Requirement: Without any of the pictures, set down the data below exactly.

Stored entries
====

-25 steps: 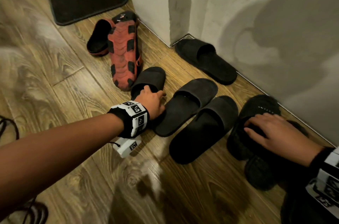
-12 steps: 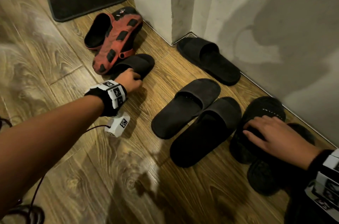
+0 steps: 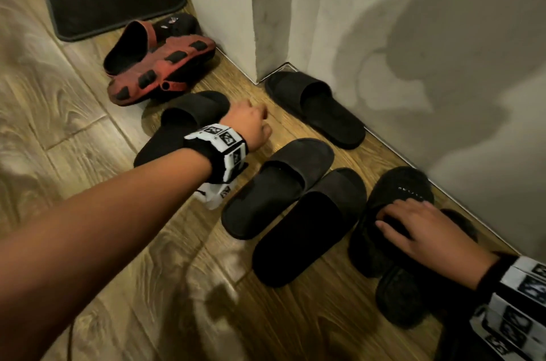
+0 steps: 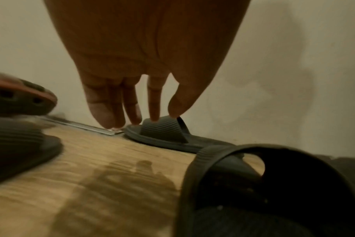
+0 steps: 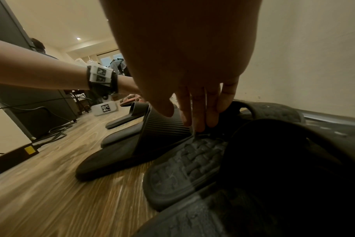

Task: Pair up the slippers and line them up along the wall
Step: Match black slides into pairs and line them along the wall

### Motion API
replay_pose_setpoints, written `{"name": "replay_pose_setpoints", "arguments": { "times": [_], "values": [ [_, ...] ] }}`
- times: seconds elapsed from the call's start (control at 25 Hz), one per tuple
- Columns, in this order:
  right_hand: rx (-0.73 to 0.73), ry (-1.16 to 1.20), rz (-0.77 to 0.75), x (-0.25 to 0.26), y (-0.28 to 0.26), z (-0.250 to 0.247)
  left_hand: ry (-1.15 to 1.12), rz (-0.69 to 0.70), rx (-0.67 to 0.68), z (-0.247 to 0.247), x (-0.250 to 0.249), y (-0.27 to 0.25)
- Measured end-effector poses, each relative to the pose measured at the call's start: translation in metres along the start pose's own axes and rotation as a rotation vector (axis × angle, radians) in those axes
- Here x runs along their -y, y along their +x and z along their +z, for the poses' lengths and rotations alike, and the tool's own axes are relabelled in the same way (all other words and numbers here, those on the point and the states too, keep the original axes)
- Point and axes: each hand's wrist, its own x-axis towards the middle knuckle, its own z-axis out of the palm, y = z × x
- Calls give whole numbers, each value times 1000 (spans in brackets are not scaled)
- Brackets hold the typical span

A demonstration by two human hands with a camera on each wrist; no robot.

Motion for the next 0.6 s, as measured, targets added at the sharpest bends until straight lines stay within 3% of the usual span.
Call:
{"name": "replay_pose_setpoints", "arguments": {
  "times": [0.12,0.28,0.6],
  "values": [
    [13,25,-11,3,-7,2,-57,99,103,18,-38,28],
    [40,39,-26,4,-22,11,-8,23,196,30,-59,55],
    [39,67,-34,-9,-47,16,-131,-24,21,14,-62,49]
  ]
}}
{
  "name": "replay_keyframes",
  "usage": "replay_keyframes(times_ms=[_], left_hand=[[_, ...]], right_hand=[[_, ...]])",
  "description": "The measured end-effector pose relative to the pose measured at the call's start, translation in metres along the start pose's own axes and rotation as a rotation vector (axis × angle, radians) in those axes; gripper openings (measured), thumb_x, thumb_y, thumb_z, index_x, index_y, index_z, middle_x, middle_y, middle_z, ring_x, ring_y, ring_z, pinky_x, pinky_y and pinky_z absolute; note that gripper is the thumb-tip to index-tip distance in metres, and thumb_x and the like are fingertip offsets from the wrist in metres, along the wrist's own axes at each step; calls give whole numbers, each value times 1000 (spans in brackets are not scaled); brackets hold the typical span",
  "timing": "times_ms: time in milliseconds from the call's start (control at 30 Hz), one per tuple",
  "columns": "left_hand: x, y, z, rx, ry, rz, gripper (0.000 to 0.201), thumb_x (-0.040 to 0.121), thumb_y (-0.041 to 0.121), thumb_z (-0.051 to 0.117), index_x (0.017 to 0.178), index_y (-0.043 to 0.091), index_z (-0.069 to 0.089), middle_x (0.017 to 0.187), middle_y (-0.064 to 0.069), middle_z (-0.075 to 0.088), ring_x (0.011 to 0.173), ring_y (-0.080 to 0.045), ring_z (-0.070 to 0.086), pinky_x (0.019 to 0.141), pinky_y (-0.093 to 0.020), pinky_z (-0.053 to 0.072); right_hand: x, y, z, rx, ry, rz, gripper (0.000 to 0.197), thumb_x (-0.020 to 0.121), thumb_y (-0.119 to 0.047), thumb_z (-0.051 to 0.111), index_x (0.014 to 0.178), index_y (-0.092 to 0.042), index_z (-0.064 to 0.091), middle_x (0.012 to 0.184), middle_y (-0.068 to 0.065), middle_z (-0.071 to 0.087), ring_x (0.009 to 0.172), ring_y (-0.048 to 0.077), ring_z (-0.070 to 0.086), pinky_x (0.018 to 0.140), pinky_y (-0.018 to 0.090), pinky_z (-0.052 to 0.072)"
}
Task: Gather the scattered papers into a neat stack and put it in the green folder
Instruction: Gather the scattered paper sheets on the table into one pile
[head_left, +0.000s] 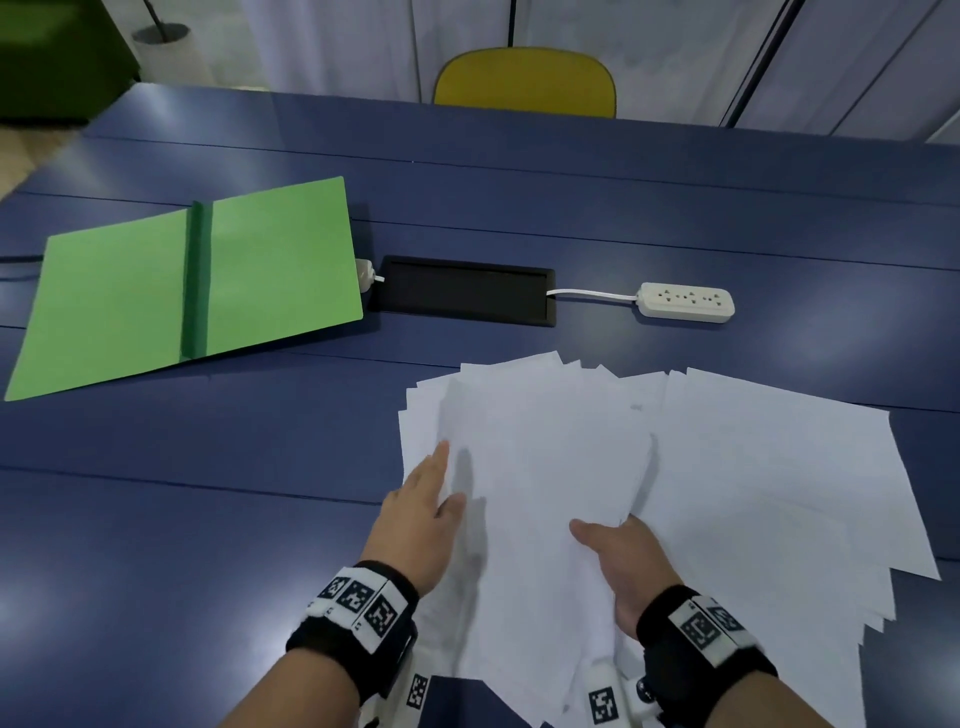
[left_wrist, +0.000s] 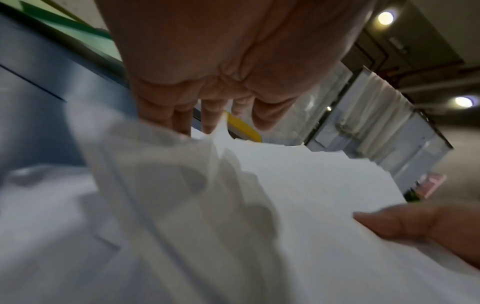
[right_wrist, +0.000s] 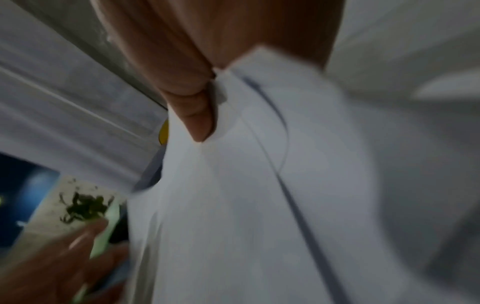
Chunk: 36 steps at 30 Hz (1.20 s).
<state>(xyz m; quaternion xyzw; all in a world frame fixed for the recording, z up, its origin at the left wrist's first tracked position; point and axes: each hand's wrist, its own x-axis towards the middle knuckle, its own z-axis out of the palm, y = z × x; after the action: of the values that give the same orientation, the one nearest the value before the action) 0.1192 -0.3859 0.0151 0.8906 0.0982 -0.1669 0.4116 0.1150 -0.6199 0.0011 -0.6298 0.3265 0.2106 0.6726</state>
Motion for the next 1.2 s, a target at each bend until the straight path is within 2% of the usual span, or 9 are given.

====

Exercise answer:
-25 steps: 
-12 steps: 
+0 steps: 
+0 steps: 
+0 steps: 

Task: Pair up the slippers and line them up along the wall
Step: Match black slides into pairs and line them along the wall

### Motion API
replay_pose_setpoints, written `{"name": "replay_pose_setpoints", "arguments": { "times": [_], "values": [ [_, ...] ] }}`
- times: seconds elapsed from the call's start (control at 25 Hz), one per tuple
- Columns, in this order:
  right_hand: rx (-0.73 to 0.73), ry (-1.16 to 1.20), rz (-0.77 to 0.75), x (-0.25 to 0.26), y (-0.28 to 0.26), z (-0.250 to 0.247)
  left_hand: ry (-1.15 to 1.12), rz (-0.69 to 0.70), rx (-0.67 to 0.68), z (-0.247 to 0.247), x (-0.250 to 0.249), y (-0.27 to 0.25)
- Measured end-effector poses, each relative to the pose measured at the call's start: translation in metres along the start pose's own axes and rotation as a rotation vector (axis × angle, radians) in those axes
- Here x runs along their -y, y along their +x and z along their +z, for the poses' lengths and rotations alike, and the tool's own axes are relabelled in the same way (all other words and numbers here, those on the point and the states too, keep the original axes)
- Point and axes: each hand's wrist, its own x-axis towards the middle knuckle, its own z-axis out of the palm, y = z × x
- Calls give whole numbers, each value times 1000 (spans in brackets are not scaled)
- Brackets hold the typical span

A demonstration by two human hands with a camera on each wrist; no robot.

Motion for the next 0.6 s, as measured, targets added at the sharpest bends until straight lines stay within 3% of the usual span.
Call:
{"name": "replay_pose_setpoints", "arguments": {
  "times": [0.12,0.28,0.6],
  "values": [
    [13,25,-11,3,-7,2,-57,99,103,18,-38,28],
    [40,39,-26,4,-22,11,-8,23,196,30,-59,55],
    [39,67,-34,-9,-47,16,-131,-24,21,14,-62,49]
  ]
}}
{
  "name": "replay_keyframes",
  "usage": "replay_keyframes(times_ms=[_], left_hand=[[_, ...]], right_hand=[[_, ...]])",
  "description": "The measured end-effector pose relative to the pose measured at the call's start, translation in metres along the start pose's own axes and rotation as a rotation vector (axis × angle, radians) in those axes; gripper openings (measured), thumb_x, thumb_y, thumb_z, index_x, index_y, index_z, middle_x, middle_y, middle_z, ring_x, ring_y, ring_z, pinky_x, pinky_y and pinky_z absolute; note that gripper is the thumb-tip to index-tip distance in metres, and thumb_x and the like are fingertip offsets from the wrist in metres, along the wrist's own axes at each step; calls give whole numbers, each value times 1000 (spans in brackets are not scaled); brackets hold the typical span",
  "timing": "times_ms: time in milliseconds from the call's start (control at 30 Hz), one per tuple",
  "columns": "left_hand: x, y, z, rx, ry, rz, gripper (0.000 to 0.201), thumb_x (-0.040 to 0.121), thumb_y (-0.041 to 0.121), thumb_z (-0.051 to 0.117), index_x (0.017 to 0.178), index_y (-0.043 to 0.091), index_z (-0.069 to 0.089), middle_x (0.017 to 0.187), middle_y (-0.064 to 0.069), middle_z (-0.075 to 0.088), ring_x (0.011 to 0.173), ring_y (-0.080 to 0.045), ring_z (-0.070 to 0.086), pinky_x (0.019 to 0.141), pinky_y (-0.093 to 0.020), pinky_z (-0.053 to 0.072); right_hand: x, y, z, rx, ry, rz, gripper (0.000 to 0.197), thumb_x (-0.020 to 0.121), thumb_y (-0.119 to 0.047), thumb_z (-0.051 to 0.111), index_x (0.014 to 0.178), index_y (-0.092 to 0.042), index_z (-0.064 to 0.091), middle_x (0.012 to 0.184), middle_y (-0.068 to 0.065), middle_z (-0.071 to 0.087), ring_x (0.009 to 0.172), ring_y (-0.048 to 0.077), ring_z (-0.070 to 0.086), pinky_x (0.018 to 0.140), pinky_y (-0.018 to 0.090), pinky_z (-0.052 to 0.072)"
}
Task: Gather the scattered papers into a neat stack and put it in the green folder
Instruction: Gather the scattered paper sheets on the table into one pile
[head_left, +0.000s] 
[left_wrist, +0.000s] 
[right_wrist, +0.000s] 
Chunk: 36 steps at 30 Hz (1.20 s).
<state>(xyz m; quaternion xyzw; all in a world frame fixed for the recording, z up, its origin at the left wrist's first tracked position; point and axes: each hand's wrist, its own x-axis towards the middle knuckle, its own z-axis out of the palm, y = z × x; after the action: of the values that give the same orientation, the one nearest the value before the action) 0.1192 -0.3859 0.0151 0.8906 0.0982 -0.1669 0.4116 0.1150 -0.6199 0.0011 -0.6298 0.3265 0.2106 0.6726</state>
Motion for the next 1.2 s, a target at each bend until the straight path is within 2% of the usual span, or 9 are given.

The response to this exercise has been given in full.